## Requirement:
Exactly the lines from the beginning of the material to the line with "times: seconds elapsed" are to be repeated, both ends included.

::::

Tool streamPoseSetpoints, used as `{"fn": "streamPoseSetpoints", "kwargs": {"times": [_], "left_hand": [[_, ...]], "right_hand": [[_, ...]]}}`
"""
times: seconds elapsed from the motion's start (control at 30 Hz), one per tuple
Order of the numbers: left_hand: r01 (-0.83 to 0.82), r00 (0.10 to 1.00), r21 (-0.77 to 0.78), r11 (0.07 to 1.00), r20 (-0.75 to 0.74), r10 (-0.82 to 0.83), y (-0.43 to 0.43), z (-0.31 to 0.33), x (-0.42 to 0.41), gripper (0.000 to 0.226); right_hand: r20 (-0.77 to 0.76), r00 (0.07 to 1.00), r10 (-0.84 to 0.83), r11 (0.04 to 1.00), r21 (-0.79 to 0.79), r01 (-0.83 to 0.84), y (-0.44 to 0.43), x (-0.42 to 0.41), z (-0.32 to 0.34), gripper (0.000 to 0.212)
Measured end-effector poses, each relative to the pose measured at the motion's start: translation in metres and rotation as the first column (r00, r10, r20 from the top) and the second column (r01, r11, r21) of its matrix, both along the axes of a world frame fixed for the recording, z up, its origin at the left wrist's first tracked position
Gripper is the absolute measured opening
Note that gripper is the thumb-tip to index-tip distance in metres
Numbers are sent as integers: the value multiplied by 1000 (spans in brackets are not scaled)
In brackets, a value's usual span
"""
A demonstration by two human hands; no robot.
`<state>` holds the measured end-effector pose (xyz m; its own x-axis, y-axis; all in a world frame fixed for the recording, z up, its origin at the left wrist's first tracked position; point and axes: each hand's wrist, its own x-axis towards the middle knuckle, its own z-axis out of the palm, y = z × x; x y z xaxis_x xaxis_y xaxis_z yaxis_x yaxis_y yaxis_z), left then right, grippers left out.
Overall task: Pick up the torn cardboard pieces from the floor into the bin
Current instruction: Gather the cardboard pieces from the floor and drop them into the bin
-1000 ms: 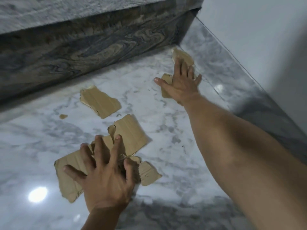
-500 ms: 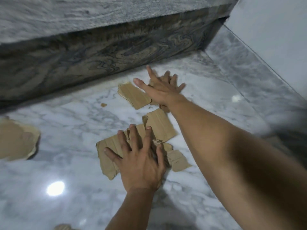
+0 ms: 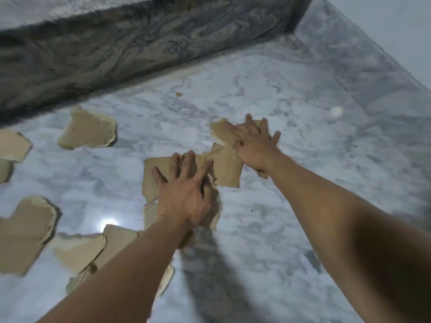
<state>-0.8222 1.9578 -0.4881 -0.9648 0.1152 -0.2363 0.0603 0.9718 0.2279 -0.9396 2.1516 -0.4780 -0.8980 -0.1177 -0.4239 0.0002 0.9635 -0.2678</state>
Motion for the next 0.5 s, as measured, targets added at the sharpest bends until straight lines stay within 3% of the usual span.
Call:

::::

## Expected answer:
Tool streamPoseSetpoints, used as `{"fn": "streamPoseSetpoints", "kwargs": {"times": [_], "left_hand": [[_, ...]], "right_hand": [[_, ...]]}}`
"""
times: seconds elapsed from the motion's start (control at 30 Hz), one per tuple

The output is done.